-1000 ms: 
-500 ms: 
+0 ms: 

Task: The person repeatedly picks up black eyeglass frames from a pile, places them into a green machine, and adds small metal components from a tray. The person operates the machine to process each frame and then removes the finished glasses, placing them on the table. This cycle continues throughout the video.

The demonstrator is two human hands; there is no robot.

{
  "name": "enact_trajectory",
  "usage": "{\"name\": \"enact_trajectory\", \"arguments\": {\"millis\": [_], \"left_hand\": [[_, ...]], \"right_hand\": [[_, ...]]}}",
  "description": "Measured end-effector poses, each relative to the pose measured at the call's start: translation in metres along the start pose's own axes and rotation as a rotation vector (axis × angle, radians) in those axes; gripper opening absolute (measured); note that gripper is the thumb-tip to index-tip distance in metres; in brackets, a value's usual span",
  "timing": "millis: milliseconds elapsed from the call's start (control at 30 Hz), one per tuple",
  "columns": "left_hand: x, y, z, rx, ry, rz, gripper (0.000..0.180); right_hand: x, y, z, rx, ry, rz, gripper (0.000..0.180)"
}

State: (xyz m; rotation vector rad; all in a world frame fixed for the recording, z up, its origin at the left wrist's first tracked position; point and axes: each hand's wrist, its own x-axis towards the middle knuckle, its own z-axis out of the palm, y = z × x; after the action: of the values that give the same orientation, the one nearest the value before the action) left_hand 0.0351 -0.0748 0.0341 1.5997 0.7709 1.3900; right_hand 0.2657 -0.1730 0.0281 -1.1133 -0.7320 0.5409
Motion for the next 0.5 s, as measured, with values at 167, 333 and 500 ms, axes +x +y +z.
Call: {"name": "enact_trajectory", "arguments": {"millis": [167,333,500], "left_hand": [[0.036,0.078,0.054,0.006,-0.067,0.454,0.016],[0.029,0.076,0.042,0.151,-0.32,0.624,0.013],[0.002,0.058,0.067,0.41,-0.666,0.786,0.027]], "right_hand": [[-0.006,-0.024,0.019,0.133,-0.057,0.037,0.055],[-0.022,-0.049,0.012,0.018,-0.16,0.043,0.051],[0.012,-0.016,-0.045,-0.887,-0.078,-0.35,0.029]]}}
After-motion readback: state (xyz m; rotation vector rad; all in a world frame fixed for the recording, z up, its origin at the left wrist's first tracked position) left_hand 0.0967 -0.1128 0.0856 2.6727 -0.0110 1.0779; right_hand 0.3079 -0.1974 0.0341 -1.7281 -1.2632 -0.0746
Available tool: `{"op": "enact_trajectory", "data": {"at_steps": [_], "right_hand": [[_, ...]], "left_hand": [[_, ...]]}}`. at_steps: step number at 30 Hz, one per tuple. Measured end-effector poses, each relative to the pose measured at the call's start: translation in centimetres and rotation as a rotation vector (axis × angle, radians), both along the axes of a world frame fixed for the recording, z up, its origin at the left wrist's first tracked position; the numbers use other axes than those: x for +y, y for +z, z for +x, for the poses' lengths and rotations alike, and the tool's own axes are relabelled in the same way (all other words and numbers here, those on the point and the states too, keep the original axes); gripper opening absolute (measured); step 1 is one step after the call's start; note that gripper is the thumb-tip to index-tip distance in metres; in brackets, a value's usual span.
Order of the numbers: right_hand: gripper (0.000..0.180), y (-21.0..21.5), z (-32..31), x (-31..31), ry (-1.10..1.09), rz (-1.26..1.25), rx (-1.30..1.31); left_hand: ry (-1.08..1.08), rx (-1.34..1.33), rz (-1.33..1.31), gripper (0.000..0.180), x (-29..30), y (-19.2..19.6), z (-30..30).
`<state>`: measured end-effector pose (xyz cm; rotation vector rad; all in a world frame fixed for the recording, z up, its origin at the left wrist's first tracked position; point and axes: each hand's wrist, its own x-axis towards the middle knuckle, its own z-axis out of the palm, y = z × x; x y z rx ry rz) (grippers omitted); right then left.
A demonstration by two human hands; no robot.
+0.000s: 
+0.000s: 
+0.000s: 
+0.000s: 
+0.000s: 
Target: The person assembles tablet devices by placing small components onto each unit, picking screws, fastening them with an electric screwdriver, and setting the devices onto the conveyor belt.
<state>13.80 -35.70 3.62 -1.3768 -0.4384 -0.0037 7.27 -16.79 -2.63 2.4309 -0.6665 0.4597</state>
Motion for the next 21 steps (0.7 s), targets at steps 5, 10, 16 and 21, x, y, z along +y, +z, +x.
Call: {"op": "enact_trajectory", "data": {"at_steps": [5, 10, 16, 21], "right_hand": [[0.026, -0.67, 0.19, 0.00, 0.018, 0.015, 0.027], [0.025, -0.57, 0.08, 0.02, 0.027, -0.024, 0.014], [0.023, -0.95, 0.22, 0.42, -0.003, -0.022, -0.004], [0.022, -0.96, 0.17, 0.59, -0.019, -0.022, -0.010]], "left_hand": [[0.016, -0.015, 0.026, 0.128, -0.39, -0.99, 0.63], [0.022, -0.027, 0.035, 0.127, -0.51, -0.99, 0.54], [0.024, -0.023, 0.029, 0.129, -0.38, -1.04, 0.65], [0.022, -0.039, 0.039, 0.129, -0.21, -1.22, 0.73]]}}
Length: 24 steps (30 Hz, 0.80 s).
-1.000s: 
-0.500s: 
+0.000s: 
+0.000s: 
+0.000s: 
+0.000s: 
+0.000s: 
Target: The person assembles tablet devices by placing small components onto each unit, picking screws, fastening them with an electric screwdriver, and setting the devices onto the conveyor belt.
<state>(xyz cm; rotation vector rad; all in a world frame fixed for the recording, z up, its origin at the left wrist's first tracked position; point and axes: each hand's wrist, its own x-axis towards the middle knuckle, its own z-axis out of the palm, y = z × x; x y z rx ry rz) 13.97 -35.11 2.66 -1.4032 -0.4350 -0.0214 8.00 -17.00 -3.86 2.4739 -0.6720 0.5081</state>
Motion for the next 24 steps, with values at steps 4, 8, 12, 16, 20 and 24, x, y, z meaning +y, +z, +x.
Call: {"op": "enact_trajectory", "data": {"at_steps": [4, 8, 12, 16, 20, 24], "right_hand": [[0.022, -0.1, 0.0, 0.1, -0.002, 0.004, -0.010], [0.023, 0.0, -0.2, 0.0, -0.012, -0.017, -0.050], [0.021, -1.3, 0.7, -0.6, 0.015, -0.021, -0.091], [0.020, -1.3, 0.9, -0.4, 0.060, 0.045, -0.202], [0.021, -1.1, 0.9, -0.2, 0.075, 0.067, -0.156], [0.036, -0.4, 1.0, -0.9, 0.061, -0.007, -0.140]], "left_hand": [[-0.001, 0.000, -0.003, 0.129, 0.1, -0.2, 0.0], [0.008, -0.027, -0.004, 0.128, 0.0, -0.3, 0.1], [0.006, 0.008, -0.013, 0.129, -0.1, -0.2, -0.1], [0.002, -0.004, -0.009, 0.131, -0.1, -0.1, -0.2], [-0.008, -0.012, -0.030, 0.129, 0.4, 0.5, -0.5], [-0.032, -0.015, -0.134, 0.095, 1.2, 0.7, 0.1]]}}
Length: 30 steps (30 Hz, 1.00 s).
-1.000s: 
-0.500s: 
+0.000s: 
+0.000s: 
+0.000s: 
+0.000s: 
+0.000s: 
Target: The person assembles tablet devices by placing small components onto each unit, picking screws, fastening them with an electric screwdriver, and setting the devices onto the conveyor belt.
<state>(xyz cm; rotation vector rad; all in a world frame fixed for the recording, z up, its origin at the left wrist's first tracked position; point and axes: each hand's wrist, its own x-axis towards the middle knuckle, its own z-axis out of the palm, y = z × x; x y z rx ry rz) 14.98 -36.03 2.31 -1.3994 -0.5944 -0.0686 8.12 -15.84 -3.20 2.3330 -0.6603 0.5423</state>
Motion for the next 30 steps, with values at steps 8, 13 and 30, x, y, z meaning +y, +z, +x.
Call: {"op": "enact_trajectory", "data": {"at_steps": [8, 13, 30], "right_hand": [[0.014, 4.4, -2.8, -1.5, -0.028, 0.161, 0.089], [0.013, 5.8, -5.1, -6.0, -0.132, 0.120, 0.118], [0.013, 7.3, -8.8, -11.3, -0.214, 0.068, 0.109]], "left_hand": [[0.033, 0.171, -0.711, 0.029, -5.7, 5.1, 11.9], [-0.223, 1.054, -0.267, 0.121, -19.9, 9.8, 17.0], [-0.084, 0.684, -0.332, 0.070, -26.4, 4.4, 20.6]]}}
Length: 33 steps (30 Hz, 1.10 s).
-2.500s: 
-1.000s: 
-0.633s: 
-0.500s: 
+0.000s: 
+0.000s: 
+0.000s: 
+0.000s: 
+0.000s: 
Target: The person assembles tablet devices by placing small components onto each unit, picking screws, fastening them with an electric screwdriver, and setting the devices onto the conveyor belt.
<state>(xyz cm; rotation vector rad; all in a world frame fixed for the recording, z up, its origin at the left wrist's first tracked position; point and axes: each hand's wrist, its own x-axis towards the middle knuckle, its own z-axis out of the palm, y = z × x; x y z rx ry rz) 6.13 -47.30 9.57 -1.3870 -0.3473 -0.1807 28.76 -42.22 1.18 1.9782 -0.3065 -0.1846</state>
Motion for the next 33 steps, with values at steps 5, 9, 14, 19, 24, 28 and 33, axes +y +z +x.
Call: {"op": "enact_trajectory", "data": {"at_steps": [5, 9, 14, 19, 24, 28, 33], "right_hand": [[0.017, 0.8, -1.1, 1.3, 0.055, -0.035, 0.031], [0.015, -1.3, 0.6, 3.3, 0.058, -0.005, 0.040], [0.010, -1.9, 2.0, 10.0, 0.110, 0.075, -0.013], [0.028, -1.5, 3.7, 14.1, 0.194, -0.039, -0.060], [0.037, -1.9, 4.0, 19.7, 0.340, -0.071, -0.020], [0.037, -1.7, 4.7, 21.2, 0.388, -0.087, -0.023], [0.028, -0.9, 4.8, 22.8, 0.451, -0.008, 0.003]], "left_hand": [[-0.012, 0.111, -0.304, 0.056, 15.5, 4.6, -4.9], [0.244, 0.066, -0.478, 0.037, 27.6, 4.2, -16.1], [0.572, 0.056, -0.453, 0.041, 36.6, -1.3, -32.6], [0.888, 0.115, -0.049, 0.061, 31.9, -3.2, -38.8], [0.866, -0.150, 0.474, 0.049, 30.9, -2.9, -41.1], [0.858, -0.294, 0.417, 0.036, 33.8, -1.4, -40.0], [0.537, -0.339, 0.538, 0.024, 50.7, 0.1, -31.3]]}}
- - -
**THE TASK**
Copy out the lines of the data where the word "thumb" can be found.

**SOLUTION**
  "description": "Measured end-effector poses, each relative to the pose measured at the call's start: translation in metres along the start pose's own axes and rotation as a rotation vector (axis × angle, radians) in those axes; gripper opening absolute (measured); note that gripper is the thumb-tip to index-tip distance in metres; in brackets, a value's usual span",
Available tool: `{"op": "enact_trajectory", "data": {"at_steps": [_], "right_hand": [[_, ...]], "left_hand": [[_, ...]]}}`. at_steps: step number at 30 Hz, one per tuple. Measured end-effector poses, each relative to the pose measured at the call's start: translation in centimetres and rotation as a rotation vector (axis × angle, radians), both along the axes of a world frame fixed for the recording, z up, its origin at the left wrist's first tracked position; the numbers use other axes than those: x for +y, y for +z, z for +x, for the poses' lengths and rotations alike, and the tool's own axes are relabelled in the same way (all other words and numbers here, those on the point and the states too, keep the original axes); gripper opening absolute (measured); step 1 is one step after the call's start; note that gripper is the thumb-tip to index-tip distance in metres; in brackets, a value's usual span.

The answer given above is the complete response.